People in America (and any country, for that matter) suffer at the hands of our neighbors, our family members, our teachers, our carers, and strangers. We suffer individual acts of violence and atrocities of a magnitude no-one can fathom. No-one is immune from being touched by trauma and grief. No-one. What if we were to acknowledge trauma and grief as being part of every human being’s experience? What if we could feel the embrace of a community of people equally touched by tragedy? Our sense of connection, of common humanity, might help us to keep our perspective, to feel belonging rather than isolation in our experiences of grief. Others have navigated through the same dangerous waters as us; we can learn from them. Our sense of belonging might be a big, welcoming doorway to our right of passage through healing.
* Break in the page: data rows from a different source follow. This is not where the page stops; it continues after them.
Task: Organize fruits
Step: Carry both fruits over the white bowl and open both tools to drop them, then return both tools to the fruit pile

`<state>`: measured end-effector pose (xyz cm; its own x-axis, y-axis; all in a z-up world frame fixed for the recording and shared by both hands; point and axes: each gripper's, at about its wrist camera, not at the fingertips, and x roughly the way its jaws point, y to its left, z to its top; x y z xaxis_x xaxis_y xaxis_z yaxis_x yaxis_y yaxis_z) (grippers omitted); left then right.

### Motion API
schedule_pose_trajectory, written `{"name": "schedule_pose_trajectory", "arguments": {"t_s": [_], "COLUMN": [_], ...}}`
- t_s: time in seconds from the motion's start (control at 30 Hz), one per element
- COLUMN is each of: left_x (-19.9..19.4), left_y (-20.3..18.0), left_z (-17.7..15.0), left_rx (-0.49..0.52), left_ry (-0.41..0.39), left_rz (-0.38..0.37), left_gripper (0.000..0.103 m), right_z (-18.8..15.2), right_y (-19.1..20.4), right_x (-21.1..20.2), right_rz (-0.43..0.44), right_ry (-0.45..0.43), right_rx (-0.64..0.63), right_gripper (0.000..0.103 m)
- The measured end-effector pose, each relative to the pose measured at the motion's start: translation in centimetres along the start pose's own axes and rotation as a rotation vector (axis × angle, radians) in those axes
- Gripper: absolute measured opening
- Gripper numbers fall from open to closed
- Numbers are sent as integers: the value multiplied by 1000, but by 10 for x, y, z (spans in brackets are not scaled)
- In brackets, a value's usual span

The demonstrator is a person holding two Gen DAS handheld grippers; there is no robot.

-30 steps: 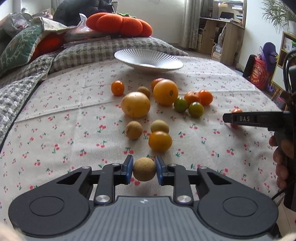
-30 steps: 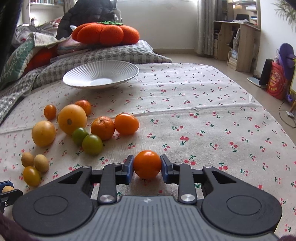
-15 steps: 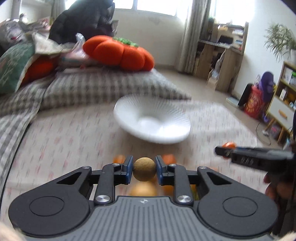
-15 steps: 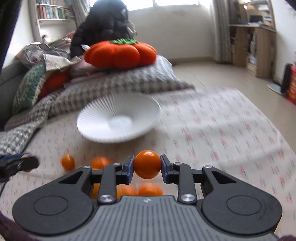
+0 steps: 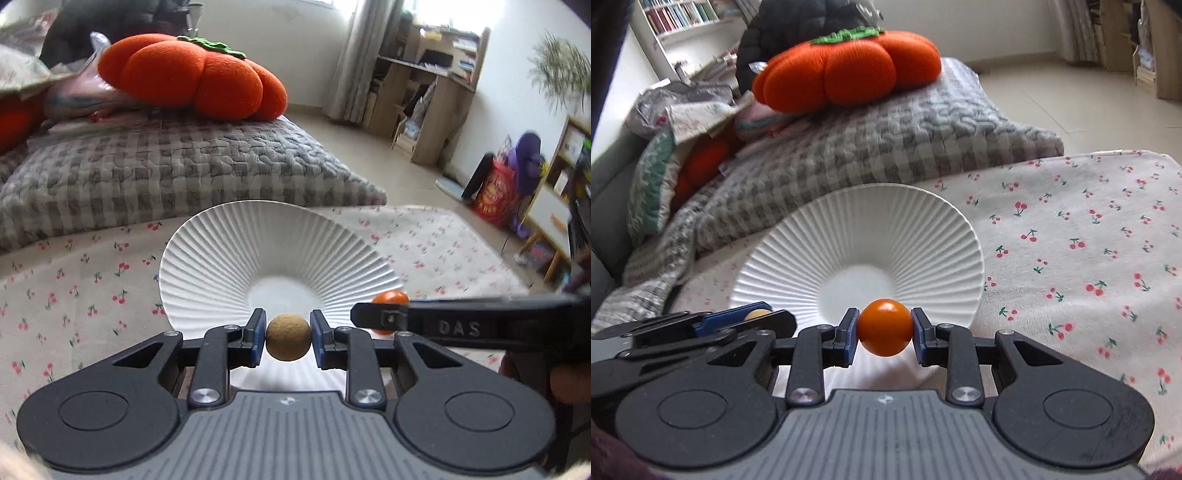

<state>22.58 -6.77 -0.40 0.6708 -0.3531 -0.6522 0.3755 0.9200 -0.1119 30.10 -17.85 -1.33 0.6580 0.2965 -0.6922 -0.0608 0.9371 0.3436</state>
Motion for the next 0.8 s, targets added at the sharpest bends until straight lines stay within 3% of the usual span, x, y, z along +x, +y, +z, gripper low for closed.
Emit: {"name": "schedule_pose_trajectory", "arguments": {"t_s": [0.1,0.4,0.57,0.8], "left_x": [10,24,2,-47], "left_y": [-4,2,-1,-3], "left_z": [-3,-1,-5,-24], "left_rx": [64,70,69,6], "left_ry": [14,38,-1,-42], "left_rz": [22,34,35,31], "left_gripper": [8,9,25,27], "right_z": [2,1,-9,-40], "right_y": [4,8,1,5], "right_x": [8,18,-18,-79], "right_rz": [4,20,23,4], "right_ry": [12,19,-38,-98], "right_rx": [-13,-9,27,13], "right_gripper": [27,29,34,44]}}
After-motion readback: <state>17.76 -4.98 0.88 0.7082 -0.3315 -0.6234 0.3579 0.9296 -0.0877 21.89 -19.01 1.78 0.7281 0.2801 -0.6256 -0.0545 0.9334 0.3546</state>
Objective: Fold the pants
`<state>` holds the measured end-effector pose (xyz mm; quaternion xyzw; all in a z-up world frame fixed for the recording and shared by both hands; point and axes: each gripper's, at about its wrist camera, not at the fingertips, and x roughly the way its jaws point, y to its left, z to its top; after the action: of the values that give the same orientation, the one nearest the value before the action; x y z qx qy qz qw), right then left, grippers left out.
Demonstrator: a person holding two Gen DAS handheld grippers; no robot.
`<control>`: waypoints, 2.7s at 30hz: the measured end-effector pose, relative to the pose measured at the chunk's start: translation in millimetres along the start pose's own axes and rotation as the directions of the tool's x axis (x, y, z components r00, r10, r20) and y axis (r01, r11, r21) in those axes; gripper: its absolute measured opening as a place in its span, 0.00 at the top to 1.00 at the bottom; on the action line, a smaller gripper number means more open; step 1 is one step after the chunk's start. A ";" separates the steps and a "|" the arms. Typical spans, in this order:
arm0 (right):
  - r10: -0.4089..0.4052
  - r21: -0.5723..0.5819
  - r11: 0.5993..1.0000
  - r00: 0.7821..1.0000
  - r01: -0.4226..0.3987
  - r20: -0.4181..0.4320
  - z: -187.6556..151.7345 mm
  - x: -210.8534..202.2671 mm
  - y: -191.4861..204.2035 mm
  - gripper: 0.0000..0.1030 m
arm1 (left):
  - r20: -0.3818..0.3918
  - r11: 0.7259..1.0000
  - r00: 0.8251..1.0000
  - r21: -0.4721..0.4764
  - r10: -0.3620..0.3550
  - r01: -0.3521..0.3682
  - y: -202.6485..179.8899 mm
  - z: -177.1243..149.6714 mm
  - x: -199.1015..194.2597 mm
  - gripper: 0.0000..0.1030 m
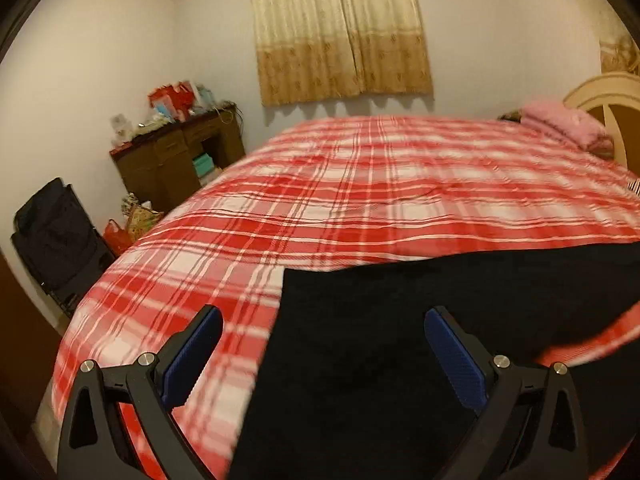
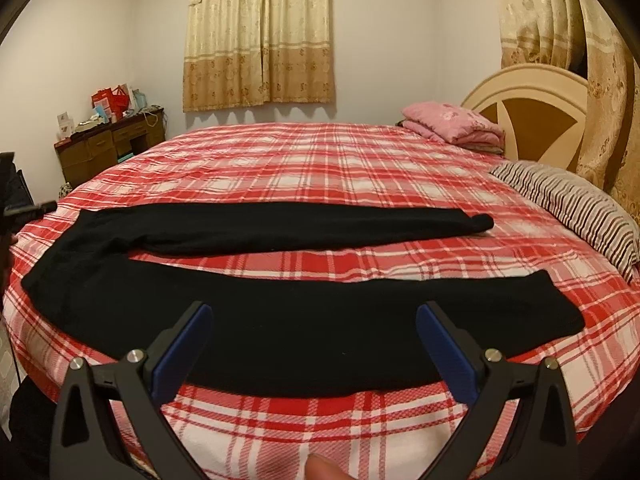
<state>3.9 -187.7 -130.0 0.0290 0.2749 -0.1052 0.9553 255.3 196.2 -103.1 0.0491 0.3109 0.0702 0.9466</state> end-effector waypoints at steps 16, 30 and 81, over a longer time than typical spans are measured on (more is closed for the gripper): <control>-0.100 0.133 0.984 0.986 0.117 -0.133 5.7 47.0 -60.7 0.00 | -0.256 0.998 0.965 -0.021 -0.059 0.055 26.9 17.6 138.1 0.37; -0.183 0.254 0.940 0.965 0.228 -0.190 80.2 112.8 -201.7 0.19 | -0.296 0.988 0.944 -0.007 -0.149 0.154 18.5 20.3 148.9 0.77; -0.085 0.131 0.989 0.986 0.067 0.141 79.4 45.9 -262.5 0.92 | 0.094 0.913 0.911 -0.028 -0.403 0.407 66.3 -43.4 -19.0 0.84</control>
<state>26.2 -461.4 -86.5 0.0707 0.1978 -0.1606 0.9644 207.5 260.7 -117.9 -0.0357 0.2717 -0.1222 0.9539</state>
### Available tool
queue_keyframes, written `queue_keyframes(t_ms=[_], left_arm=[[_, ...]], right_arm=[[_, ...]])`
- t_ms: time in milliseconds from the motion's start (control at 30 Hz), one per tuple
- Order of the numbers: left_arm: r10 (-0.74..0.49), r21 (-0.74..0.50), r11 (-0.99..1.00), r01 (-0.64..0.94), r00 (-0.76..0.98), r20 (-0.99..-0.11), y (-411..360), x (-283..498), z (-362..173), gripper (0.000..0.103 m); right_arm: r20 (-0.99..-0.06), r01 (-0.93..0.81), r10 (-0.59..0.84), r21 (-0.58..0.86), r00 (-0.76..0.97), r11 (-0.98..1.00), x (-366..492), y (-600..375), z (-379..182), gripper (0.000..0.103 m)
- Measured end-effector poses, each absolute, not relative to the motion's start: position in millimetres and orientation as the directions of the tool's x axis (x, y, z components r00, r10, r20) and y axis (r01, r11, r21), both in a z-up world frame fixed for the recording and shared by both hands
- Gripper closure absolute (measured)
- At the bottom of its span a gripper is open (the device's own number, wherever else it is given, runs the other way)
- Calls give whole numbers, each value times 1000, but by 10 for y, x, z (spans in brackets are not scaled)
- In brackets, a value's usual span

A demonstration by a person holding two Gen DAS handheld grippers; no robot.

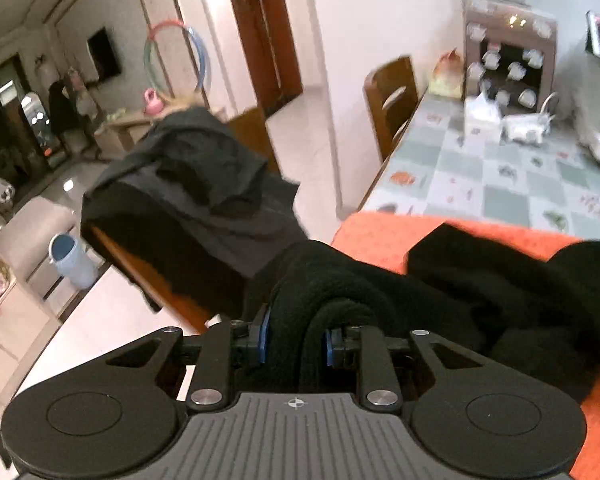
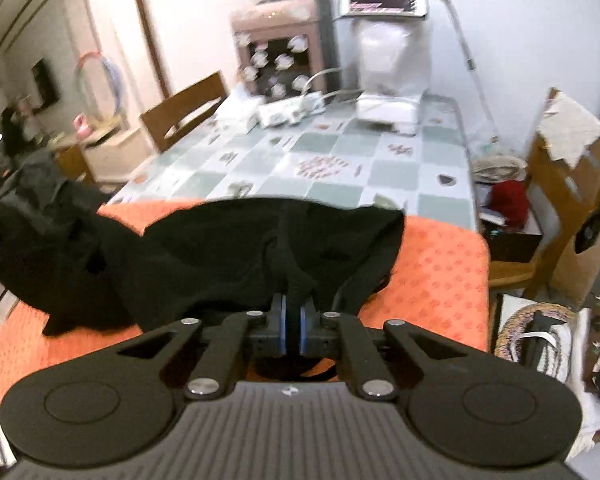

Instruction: Fold clothes

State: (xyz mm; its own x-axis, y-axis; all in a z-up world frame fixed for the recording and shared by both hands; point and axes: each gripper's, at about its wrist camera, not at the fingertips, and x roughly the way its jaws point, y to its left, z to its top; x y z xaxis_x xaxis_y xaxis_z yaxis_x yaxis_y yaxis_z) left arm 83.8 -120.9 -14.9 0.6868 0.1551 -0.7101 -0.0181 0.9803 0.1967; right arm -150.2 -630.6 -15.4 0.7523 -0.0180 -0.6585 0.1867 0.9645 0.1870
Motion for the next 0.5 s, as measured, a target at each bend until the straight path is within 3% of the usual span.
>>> queue_keyframes(t_ms=[167,267,333,400,500], left_arm=[[110,168,985,33,632,-767,-1036,770,-335,59],[66,157,984,89,632,-772,-1055,629,-419,42],[33,151,980,128,647,-761,-1121,495,-422,22],[10,148,978,147,676,-736,-1185,436,-415,11],[-74,105,972,212,692,-718,-1304,358,-378,2]], right_arm=[[-641,281,-126,147,757,948,-1571,-6309,1,95],[-661,299,-139,135,738,945,-1550,-6307,-42,95],[-674,309,-148,125,724,943,-1535,-6273,-110,95],[-683,319,-154,121,714,940,-1515,-6244,-172,95],[-697,333,-157,125,700,935,-1485,-6206,-261,95]])
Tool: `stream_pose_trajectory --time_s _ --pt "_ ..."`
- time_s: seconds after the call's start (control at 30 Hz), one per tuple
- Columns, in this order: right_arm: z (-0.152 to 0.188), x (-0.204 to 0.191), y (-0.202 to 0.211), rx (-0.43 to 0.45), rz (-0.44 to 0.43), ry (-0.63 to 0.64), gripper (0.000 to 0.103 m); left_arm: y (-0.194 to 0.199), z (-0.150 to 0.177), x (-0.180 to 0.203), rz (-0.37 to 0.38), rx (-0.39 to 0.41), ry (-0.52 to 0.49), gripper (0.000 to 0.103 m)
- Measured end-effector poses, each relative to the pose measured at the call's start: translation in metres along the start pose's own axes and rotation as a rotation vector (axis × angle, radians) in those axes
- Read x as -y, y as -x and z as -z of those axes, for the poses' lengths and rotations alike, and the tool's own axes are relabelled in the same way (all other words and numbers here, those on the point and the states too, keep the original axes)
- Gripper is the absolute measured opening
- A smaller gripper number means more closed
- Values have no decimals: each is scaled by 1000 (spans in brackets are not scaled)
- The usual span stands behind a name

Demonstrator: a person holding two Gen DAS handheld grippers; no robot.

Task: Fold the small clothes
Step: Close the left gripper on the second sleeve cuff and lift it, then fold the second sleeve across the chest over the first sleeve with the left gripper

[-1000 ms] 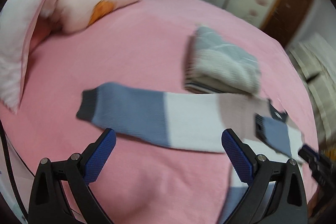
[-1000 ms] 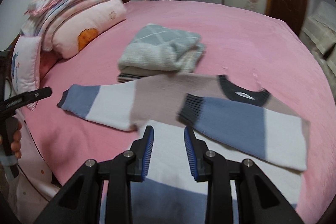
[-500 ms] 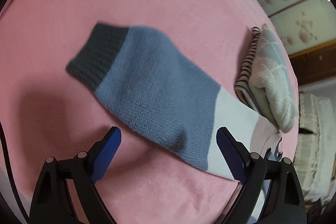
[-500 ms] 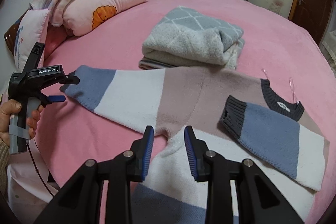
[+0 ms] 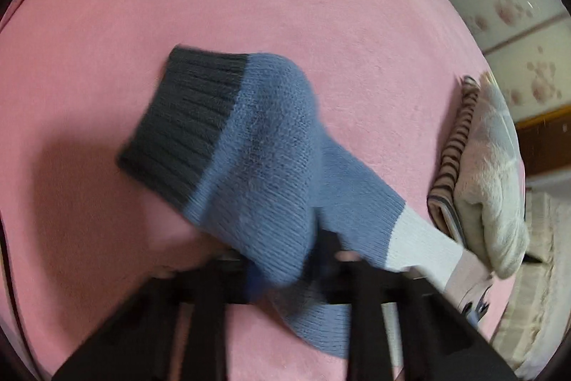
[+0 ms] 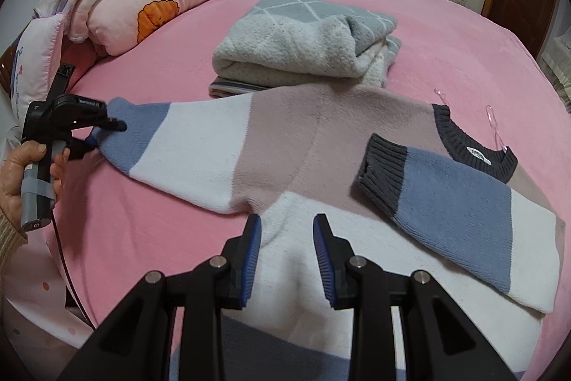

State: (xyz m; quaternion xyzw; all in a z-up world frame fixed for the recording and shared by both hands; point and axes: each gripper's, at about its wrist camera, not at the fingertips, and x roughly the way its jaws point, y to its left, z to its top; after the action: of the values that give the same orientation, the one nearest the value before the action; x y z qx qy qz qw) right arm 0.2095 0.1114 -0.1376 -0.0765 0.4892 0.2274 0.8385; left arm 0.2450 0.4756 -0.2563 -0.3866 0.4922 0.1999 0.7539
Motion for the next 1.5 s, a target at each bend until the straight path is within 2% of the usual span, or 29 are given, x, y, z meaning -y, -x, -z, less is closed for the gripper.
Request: stream_pose_trajectory --time_s 0.17,0.3,0.53,0.73,0.87,1.0,1.07,1.13,1.2,1.23,1.3,1.4,1.5 --pt "4 12 4 3 6 -19 30 42 14 37 -2 171 -146 11" --pt "9 31 15 21 18 -44 30 74 36 84 52 220 -249 11" --pt "23 84 47 73 58 -138 30 110 103 196 201 176 -474 11" --pt "49 145 73 106 100 -245 30 109 166 289 343 109 -579 11" --pt "72 189 85 114 133 -316 30 84 221 341 354 83 -686 11" --pt "94 225 92 104 165 -365 30 43 284 375 289 39 -812 11" --pt "103 238 93 100 175 -384 30 14 302 385 251 7 -845 11" --pt "112 250 93 95 182 -403 30 -13 325 392 191 -35 -885 18" --pt "118 259 94 93 185 -415 30 -31 343 393 153 -53 -922 35" --pt "122 263 94 91 184 -421 30 -37 349 392 139 -52 -936 39" --pt "126 269 92 88 182 -426 30 -41 355 391 135 -44 -953 55" --pt "131 275 90 84 174 -437 30 -35 361 383 172 -47 -949 62" --pt "132 277 89 87 161 -442 30 -17 363 367 227 -52 -930 63"
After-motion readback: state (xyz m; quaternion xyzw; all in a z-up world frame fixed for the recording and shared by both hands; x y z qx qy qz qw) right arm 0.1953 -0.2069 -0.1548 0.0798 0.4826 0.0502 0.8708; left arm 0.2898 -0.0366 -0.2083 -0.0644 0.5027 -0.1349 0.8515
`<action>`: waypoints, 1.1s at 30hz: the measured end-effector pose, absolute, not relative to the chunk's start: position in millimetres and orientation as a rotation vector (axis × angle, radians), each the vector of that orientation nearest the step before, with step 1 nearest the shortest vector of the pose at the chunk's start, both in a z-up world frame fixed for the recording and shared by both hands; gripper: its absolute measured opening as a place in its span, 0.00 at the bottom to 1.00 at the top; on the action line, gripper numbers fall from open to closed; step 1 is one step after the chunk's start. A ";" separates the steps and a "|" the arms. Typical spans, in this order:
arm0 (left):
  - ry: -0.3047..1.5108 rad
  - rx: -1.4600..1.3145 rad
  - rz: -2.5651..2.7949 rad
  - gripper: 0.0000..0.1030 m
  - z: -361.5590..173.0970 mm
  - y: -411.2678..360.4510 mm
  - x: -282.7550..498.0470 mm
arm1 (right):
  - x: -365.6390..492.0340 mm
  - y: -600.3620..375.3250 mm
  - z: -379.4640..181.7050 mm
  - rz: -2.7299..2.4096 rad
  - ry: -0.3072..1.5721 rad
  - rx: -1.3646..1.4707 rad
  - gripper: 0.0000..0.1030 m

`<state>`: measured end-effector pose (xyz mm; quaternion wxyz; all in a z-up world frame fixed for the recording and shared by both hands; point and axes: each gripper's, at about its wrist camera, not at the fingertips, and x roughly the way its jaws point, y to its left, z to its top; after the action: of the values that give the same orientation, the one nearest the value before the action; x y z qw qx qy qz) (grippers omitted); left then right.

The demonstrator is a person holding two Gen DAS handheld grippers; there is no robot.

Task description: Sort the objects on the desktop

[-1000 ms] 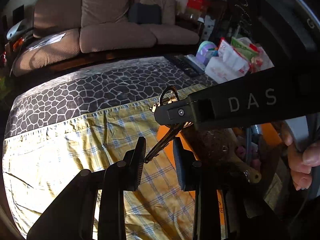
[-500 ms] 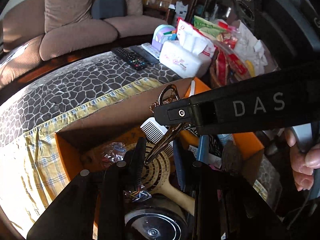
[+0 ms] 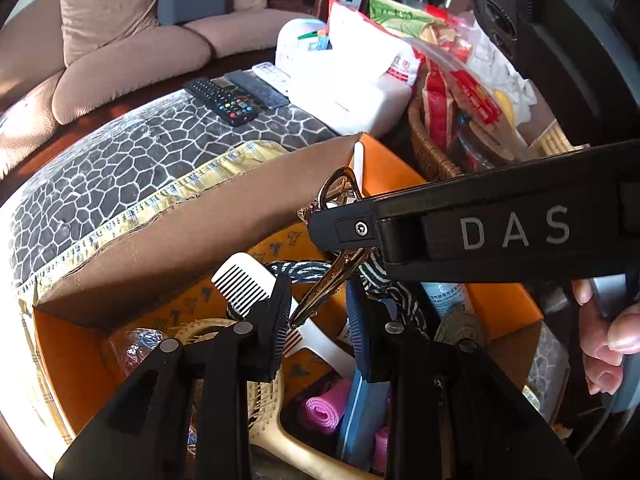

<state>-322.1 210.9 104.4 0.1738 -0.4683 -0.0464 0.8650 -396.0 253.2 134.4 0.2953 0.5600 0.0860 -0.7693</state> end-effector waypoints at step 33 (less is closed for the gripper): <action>-0.214 -1.476 2.443 0.26 99.0 191.2 -323.0 | -414.1 253.4 110.0 -2.098 0.231 1.506 0.34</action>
<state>-323.0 191.2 99.0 0.1390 -0.5106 -0.0740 0.8452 -414.1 253.4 110.0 0.2710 0.5592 0.0858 -0.7787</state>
“Before you know what kindness really is
you must lose things,
feel the future dissolve in a moment
like salt in a weakened broth.
What you held in your hand,
what you counted and carefully saved,
all this must go so you know
how desolate the landscape can be
between the regions of kindness.”
~Naomi Shihab Nye~
When I learned about the events leading up to Nancy’s death – how Bryan had asked for rehabilitation while in jail but received no help; how his parents, one of them a disabled greeter at Walmart, had taken him in after he was released from prison and had hoped to support him in getting back on his feet; and how his mother worked selflessly with the police, before her son was even a suspect, to make sure the truth of the crime came out – I can’t help but drop to my knees and give myself up to kindness and sorrow. How sad I feel for that couple whose lives are now forever to be tormented by the actions of their son. I want to find that Walmart and let that father know that he is not alone. It is only kindness that matters.
I dream of a day when it truly is only kindness that matters.
And for Nancy’s partner, Peter, who she wrote about often in her St Louis Dispatch lifestyle articles (calling him her “friend” but we all knew otherwise) and her relatives, after all they had been through, it was only kindness that mattered. Nancy’s colleagues wrote that when Bryan received the “lighter” life in prison sentence rather than the death penalty, that this was what Nancy would have wanted, and this was what her family wanted. There seemed to be agreement that the tragedy experienced by Bryan’s parents was enough, and that there need be no more violence. When “… you know how desolate the landscape can be between the regions of kindness,” it is only kindness that makes sense anymore.
This story is just one of mine, and I know it is just like one of yours. It’s taken me a long time to understand, viscerally, that we have a shared history of trauma. The sooner we as a society acknowledge that, the sooner we can start moving toward a culture of healing and mutual appreciation, and away from a culture of isolation and blame. I dream of a day when it truly is only kindness that matters.